_Your objective_
Images excluded, return every record exactly as it reads.

----- Entries shown

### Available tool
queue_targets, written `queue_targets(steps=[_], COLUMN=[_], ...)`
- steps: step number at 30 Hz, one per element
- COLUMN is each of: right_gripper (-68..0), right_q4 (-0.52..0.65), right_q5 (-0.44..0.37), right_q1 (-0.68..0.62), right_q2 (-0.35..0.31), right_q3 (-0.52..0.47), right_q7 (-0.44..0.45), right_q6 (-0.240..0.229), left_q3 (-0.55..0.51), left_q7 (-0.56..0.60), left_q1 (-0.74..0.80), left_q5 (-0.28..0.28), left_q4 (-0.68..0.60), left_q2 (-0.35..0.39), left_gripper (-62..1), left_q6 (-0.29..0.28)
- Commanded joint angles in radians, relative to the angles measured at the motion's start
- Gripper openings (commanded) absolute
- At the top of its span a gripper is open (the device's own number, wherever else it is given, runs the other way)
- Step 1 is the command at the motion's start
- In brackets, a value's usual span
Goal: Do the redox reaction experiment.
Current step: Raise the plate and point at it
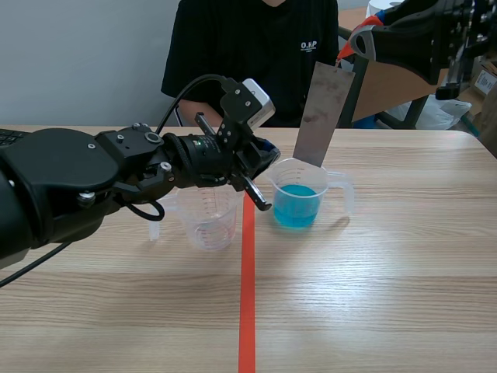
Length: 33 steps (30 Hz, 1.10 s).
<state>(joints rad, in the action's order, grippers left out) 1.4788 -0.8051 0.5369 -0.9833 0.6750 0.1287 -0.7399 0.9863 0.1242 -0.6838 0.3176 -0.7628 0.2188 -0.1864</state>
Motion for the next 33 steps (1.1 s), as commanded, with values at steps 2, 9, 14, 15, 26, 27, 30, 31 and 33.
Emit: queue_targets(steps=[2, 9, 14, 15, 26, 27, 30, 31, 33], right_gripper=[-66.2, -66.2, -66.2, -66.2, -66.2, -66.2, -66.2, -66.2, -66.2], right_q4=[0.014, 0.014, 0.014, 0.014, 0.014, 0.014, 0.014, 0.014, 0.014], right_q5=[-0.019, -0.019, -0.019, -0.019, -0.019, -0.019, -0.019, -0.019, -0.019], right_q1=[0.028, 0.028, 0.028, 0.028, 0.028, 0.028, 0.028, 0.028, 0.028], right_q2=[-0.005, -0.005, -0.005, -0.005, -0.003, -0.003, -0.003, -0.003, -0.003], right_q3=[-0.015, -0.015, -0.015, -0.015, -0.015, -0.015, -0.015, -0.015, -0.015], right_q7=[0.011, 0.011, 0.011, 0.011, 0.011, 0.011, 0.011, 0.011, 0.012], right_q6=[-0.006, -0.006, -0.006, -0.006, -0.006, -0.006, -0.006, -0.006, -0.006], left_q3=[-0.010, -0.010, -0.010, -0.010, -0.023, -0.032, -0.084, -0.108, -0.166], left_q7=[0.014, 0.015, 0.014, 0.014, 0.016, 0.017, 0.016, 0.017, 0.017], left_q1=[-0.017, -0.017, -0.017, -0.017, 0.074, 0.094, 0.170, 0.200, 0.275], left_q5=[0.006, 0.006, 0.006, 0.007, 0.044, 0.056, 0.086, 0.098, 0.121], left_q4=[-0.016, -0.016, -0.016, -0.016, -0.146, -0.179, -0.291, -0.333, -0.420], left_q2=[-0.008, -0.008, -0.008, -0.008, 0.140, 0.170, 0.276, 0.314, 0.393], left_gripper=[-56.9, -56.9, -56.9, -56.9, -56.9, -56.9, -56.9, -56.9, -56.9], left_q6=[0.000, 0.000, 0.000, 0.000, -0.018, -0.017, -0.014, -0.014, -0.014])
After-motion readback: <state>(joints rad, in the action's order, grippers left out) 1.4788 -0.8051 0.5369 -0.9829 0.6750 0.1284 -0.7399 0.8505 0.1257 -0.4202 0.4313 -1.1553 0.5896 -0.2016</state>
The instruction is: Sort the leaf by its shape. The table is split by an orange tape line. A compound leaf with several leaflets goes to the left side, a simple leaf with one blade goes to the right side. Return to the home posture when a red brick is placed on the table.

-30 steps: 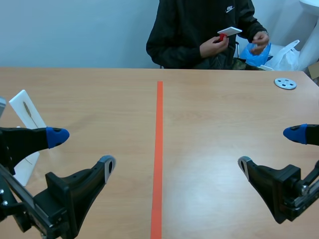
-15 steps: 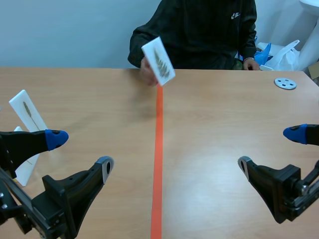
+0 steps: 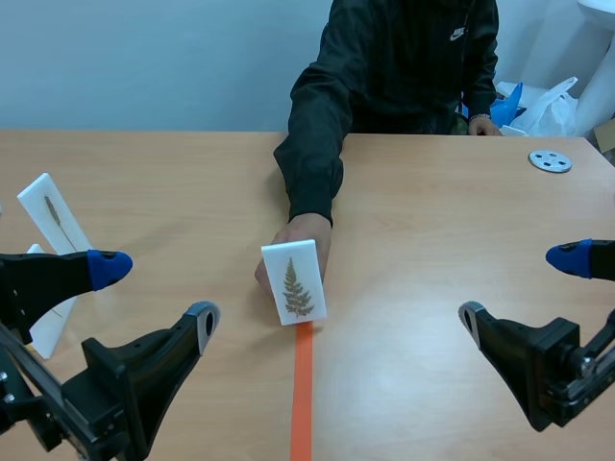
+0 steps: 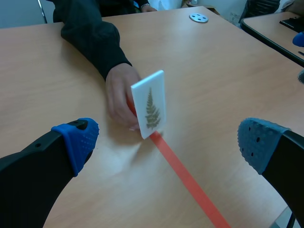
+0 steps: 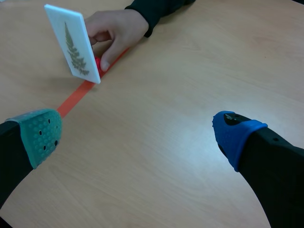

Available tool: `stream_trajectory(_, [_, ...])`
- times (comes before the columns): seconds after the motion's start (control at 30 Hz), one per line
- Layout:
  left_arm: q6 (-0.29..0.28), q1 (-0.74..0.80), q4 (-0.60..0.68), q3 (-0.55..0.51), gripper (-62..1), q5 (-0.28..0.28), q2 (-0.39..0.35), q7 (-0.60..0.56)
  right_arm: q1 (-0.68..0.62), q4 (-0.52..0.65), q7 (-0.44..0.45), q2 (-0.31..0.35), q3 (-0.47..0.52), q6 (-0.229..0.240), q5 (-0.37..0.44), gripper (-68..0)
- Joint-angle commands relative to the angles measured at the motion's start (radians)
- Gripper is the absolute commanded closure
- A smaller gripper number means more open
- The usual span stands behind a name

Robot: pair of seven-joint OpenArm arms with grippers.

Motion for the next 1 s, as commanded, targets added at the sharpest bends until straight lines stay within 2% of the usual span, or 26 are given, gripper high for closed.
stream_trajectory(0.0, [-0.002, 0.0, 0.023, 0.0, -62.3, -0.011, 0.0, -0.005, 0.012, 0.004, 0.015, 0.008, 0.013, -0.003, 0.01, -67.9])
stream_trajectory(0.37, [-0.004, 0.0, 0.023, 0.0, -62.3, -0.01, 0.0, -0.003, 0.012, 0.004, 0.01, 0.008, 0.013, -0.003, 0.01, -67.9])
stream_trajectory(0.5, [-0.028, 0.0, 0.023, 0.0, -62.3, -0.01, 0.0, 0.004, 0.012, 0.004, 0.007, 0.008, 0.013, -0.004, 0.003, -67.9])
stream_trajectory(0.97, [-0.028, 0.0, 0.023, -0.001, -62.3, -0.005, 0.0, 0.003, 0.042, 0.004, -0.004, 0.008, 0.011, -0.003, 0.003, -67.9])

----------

_Exercise answer_
### Available tool
queue_targets, written `queue_targets(steps=[_], COLUMN=[_], ...)`
- steps: step number at 30 Hz, one per element
- COLUMN is each of: right_gripper (-68..0), right_q4 (-0.52..0.65), right_q5 (-0.44..0.37), right_q1 (-0.68..0.62), right_q2 (-0.35..0.31), right_q3 (-0.52..0.47), right_q7 (-0.44..0.45), right_q6 (-0.240..0.229), left_q3 (-0.55..0.51), left_q7 (-0.56..0.60), left_q1 (-0.74..0.80), left_q5 (-0.28..0.28), left_q4 (-0.68..0.60), left_q2 (-0.35..0.39), left_gripper (-62..1), left_q6 (-0.29..0.28)
- Commanded joint angles in radians, relative to the angles measured at the motion's start
- Gripper openings (commanded) absolute
- At the top of its span a gripper is open (the device's own number, wherever else it is given, runs the other way)
- Step 1 is the command at the motion's start
- In brackets, a value's usual span
Goal: Do the redox reaction experiment.
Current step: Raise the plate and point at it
Length: 33 steps (30 Hz, 1.10 s).
<state>(joints rad, in the action's order, grippers left out) 1.4788 -0.8051 0.5369 -0.9833 0.6750 0.1287 -0.7399 0.9863 0.1242 -0.6838 0.3176 -0.7628 0.2188 -0.1864</state>
Motion for the next 33 steps (1.1 s), as commanded, with values at steps 2, 9, 14, 15, 26, 27, 30, 31 and 33.
Emit: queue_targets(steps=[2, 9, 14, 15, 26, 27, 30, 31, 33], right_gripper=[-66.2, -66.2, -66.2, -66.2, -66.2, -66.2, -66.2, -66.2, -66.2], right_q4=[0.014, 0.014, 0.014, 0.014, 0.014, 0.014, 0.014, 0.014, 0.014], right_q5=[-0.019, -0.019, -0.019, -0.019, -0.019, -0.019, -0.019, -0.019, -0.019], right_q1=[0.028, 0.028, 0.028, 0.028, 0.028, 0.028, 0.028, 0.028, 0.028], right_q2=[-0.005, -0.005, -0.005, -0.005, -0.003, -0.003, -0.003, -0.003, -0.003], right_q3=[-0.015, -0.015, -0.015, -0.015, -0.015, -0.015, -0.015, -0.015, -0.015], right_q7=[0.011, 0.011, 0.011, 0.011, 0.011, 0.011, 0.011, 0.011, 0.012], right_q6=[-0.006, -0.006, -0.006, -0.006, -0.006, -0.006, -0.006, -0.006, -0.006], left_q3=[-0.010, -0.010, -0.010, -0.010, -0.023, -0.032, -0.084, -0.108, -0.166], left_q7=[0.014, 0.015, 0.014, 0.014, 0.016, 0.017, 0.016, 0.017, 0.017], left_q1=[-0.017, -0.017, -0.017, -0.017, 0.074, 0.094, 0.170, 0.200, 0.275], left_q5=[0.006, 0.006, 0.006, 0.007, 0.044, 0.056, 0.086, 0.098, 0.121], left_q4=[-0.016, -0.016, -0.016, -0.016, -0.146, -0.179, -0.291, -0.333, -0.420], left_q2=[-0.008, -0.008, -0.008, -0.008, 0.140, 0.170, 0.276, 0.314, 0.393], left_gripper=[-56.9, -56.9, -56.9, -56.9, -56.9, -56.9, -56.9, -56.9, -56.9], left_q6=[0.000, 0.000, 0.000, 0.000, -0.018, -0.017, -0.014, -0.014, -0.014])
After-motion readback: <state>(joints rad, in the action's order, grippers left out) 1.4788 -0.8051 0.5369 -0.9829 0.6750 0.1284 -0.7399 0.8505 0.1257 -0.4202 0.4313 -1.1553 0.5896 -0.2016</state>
The instruction is: Sort the leaf by its shape. The table is split by an orange tape line. A compound leaf with several leaflets goes to the left side, a simple leaf with one blade goes to the right side. Return to the home posture when a red brick is placed on the table.

-30 steps: 
-15 steps: 
+0 steps: 
+0 steps: 
+0 steps: 

Available tool: `stream_trajectory(_, [_, ...])`
- times (comes before the columns): seconds after the motion's start (control at 30 Hz), one per line
- Layout:
  left_arm: q6 (-0.29..0.28), q1 (-0.74..0.80), q4 (-0.60..0.68), q3 (-0.55..0.51), gripper (-62..1), q5 (-0.28..0.28), q2 (-0.39..0.35), q7 (-0.60..0.56)
  right_arm: q1 (-0.68..0.62), q4 (-0.52..0.65), q7 (-0.44..0.45), q2 (-0.31..0.35), q3 (-0.47..0.52), q6 (-0.229..0.240), q5 (-0.37..0.44), gripper (-68..0)
- Joint-angle commands relative to the angles measured at the motion's start (radians)
- Gripper is the absolute commanded closure
- A smaller gripper number means more open
- The usual span stands behind a name

Robot: pair of seven-joint OpenArm arms with grippers.

Motion for the next 1 s, as commanded, targets added at the sharpest bends until straight lines stay within 2% of the usual span, or 26 are given, gripper high for closed.
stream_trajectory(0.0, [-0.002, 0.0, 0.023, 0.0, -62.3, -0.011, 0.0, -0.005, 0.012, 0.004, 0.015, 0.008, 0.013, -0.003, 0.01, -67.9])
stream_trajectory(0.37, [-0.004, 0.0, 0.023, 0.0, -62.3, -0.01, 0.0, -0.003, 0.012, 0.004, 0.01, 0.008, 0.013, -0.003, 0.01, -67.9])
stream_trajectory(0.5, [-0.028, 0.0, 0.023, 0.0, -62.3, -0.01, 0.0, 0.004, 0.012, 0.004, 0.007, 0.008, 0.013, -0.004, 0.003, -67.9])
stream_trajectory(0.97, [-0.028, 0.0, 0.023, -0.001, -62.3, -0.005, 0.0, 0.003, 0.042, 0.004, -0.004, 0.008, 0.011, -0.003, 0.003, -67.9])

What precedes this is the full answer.